__INSTRUCTIONS TO FOLLOW__
Please repeat the entire listing verbatim and keep the pictures out.
:: DATA BLOCK
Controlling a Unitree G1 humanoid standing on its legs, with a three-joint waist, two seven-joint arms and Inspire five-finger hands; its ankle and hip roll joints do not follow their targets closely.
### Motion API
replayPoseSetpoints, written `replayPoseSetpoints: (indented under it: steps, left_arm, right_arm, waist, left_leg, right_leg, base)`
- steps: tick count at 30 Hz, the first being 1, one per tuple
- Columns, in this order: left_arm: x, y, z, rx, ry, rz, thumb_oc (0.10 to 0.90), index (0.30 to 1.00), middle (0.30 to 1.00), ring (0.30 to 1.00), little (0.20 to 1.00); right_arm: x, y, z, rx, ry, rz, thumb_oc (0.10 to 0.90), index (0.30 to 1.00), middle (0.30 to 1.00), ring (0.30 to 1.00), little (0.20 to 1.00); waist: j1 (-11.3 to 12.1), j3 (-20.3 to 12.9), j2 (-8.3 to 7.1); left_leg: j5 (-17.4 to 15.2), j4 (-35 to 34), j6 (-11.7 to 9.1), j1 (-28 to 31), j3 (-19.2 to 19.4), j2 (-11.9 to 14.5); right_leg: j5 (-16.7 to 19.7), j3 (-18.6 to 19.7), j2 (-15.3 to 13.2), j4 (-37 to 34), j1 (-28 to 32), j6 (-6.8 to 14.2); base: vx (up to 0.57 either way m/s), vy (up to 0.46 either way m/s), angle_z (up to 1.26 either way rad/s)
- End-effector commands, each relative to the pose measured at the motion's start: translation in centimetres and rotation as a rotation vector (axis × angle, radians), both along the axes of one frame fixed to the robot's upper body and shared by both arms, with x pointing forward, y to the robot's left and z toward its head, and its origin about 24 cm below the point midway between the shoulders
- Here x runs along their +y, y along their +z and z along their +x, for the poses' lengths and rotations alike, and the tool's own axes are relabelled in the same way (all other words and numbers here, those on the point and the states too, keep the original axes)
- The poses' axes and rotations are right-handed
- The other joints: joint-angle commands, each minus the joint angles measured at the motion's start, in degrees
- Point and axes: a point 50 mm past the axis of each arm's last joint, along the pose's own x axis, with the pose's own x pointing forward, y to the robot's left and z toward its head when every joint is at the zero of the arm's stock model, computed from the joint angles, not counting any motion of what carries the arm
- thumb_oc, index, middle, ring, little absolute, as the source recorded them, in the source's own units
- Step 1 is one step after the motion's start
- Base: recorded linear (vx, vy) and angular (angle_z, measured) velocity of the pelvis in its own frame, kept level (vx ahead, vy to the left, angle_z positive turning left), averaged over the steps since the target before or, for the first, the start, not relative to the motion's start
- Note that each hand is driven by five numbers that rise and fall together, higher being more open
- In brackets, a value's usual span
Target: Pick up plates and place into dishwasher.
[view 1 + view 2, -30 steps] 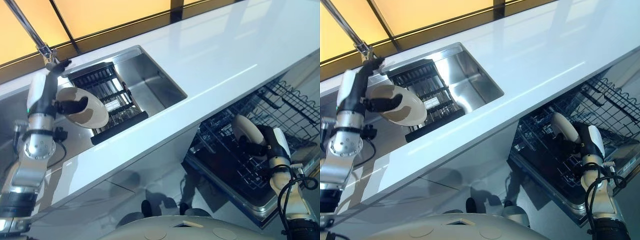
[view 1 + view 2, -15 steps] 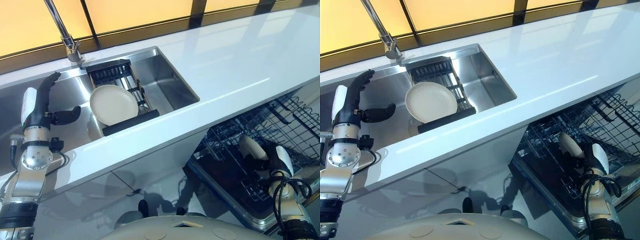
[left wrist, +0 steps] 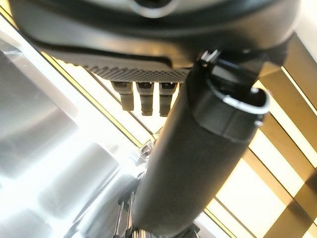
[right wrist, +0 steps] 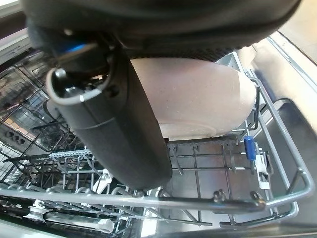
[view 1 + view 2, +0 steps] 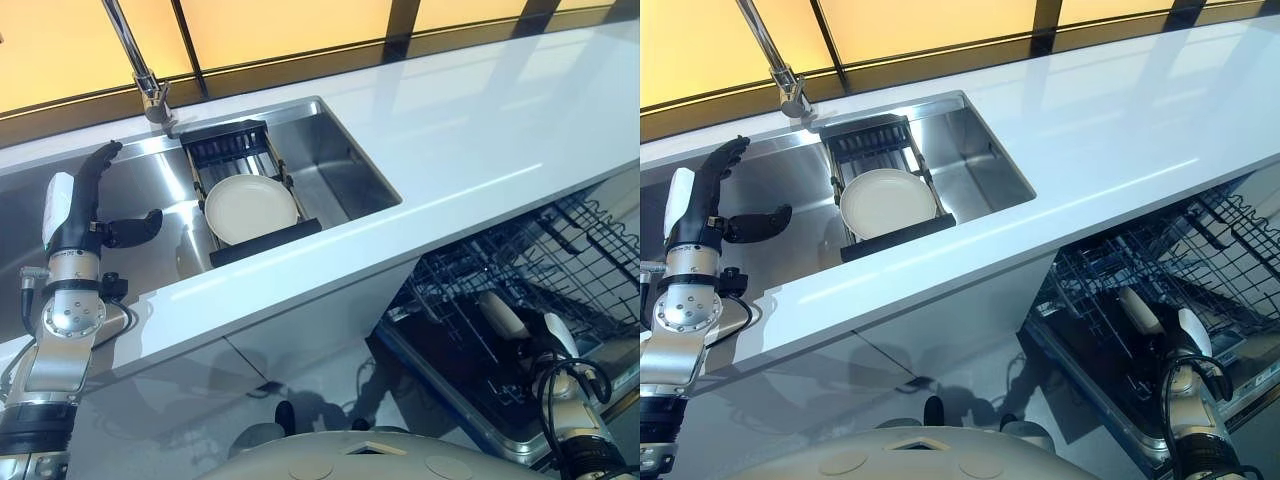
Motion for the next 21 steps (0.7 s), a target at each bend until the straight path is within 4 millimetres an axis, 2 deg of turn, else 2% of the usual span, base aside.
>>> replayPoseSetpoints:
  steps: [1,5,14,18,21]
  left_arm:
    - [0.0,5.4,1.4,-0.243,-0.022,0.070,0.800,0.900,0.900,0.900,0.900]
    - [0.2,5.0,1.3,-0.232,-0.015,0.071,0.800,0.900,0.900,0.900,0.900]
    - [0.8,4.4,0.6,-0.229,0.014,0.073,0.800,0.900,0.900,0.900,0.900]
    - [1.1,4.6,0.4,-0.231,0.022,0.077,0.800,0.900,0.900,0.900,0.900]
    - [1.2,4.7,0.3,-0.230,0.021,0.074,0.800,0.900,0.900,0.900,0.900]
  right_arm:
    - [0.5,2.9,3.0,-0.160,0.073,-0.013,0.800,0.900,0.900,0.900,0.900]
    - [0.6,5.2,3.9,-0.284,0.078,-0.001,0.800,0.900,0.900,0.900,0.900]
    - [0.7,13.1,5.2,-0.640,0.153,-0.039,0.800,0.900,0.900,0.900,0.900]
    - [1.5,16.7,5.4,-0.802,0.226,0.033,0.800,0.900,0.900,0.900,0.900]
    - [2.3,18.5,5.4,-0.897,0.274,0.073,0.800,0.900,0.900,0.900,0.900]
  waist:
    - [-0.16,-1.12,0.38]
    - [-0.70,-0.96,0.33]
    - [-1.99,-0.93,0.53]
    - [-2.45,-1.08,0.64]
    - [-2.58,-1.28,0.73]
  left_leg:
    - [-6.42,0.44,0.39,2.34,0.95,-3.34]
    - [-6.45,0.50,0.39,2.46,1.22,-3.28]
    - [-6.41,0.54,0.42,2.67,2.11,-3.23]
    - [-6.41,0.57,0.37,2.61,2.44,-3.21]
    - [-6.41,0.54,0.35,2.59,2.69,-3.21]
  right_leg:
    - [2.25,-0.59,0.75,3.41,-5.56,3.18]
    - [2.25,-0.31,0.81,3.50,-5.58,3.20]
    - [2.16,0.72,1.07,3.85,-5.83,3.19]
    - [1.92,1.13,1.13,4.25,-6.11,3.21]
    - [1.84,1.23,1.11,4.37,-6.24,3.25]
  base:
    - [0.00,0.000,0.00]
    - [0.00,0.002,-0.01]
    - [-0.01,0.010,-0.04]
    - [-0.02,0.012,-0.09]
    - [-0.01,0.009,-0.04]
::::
__ANSWER SECTION__
Controlling a Unitree G1 humanoid standing on its legs, with a three-joint waist, two seven-joint arms and Inspire five-finger hands; its ankle and hip roll joints do not follow their targets closely.
### Motion API
replayPoseSetpoints, written `replayPoseSetpoints: (indented under it: steps, left_arm, right_arm, waist, left_leg, right_leg, base)`
- steps: tick count at 30 Hz, the first being 1, one per tuple
- Columns, in this order: left_arm: x, y, z, rx, ry, rz, thumb_oc (0.10 to 0.90), index (0.30 to 1.00), middle (0.30 to 1.00), ring (0.30 to 1.00), little (0.20 to 1.00); right_arm: x, y, z, rx, ry, rz, thumb_oc (0.10 to 0.90), index (0.30 to 1.00), middle (0.30 to 1.00), ring (0.30 to 1.00), little (0.20 to 1.00); waist: j1 (-11.3 to 12.1), j3 (-20.3 to 12.9), j2 (-8.3 to 7.1); left_leg: j5 (-17.4 to 15.2), j4 (-35 to 34), j6 (-11.7 to 9.1), j1 (-28 to 31), j3 (-19.2 to 19.4), j2 (-11.9 to 14.5); right_leg: j5 (-16.7 to 19.7), j3 (-18.6 to 19.7), j2 (-15.3 to 13.2), j4 (-37 to 34), j1 (-28 to 32), j6 (-6.8 to 14.2); base: vx (up to 0.57 either way m/s), vy (up to 0.46 either way m/s), angle_z (up to 1.26 either way rad/s)
- End-effector commands, each relative to the pose measured at the motion's start: translation in centimetres and rotation as a rotation vector (axis × angle, radians), both along the axes of one frame fixed to the robot's upper body and shared by both arms, with x pointing forward, y to the robot's left and z toward its head, and its origin about 24 cm below the point midway between the shoulders
- Here x runs along their +y, y along their +z and z along their +x, for the poses' lengths and rotations alike, and the tool's own axes are relabelled in the same way (all other words and numbers here, those on the point and the states too, keep the original axes)
- The poses' axes and rotations are right-handed
- The other joints: joint-angle commands, each minus the joint angles measured at the motion's start, in degrees
- Point and axes: a point 50 mm past the axis of each arm's last joint, along the pose's own x axis, with the pose's own x pointing forward, y to the robot's left and z toward its head when every joint is at the zero of the arm's stock model, computed from the joint angles, not counting any motion of what carries the arm
- thumb_oc, index, middle, ring, little absolute, as the source recorded them, in the source's own units
- Step 1 is one step after the motion's start
- Base: recorded linear (vx, vy) and angular (angle_z, measured) velocity of the pelvis in its own frame, kept level (vx ahead, vy to the left, angle_z positive turning left), averaged over the steps since the target before or, for the first, the start, not relative to the motion's start
- Note that each hand is driven by five numbers that rise and fall together, higher being more open
- In brackets, a value's usual span
Target: Pick up plates and place into dishwasher.
[view 1 + view 2, -30 steps] 
[view 1 + view 2, -15 steps] 
[left wrist, +0 steps] 
[right wrist, +0 steps] 
[view 1 + view 2, +0 steps] 
Motion for the next 21 steps (0.7 s), a target at each bend until the straight path is within 4 millimetres an axis, 2 deg of turn, else 2% of the usual span, base aside.
>>> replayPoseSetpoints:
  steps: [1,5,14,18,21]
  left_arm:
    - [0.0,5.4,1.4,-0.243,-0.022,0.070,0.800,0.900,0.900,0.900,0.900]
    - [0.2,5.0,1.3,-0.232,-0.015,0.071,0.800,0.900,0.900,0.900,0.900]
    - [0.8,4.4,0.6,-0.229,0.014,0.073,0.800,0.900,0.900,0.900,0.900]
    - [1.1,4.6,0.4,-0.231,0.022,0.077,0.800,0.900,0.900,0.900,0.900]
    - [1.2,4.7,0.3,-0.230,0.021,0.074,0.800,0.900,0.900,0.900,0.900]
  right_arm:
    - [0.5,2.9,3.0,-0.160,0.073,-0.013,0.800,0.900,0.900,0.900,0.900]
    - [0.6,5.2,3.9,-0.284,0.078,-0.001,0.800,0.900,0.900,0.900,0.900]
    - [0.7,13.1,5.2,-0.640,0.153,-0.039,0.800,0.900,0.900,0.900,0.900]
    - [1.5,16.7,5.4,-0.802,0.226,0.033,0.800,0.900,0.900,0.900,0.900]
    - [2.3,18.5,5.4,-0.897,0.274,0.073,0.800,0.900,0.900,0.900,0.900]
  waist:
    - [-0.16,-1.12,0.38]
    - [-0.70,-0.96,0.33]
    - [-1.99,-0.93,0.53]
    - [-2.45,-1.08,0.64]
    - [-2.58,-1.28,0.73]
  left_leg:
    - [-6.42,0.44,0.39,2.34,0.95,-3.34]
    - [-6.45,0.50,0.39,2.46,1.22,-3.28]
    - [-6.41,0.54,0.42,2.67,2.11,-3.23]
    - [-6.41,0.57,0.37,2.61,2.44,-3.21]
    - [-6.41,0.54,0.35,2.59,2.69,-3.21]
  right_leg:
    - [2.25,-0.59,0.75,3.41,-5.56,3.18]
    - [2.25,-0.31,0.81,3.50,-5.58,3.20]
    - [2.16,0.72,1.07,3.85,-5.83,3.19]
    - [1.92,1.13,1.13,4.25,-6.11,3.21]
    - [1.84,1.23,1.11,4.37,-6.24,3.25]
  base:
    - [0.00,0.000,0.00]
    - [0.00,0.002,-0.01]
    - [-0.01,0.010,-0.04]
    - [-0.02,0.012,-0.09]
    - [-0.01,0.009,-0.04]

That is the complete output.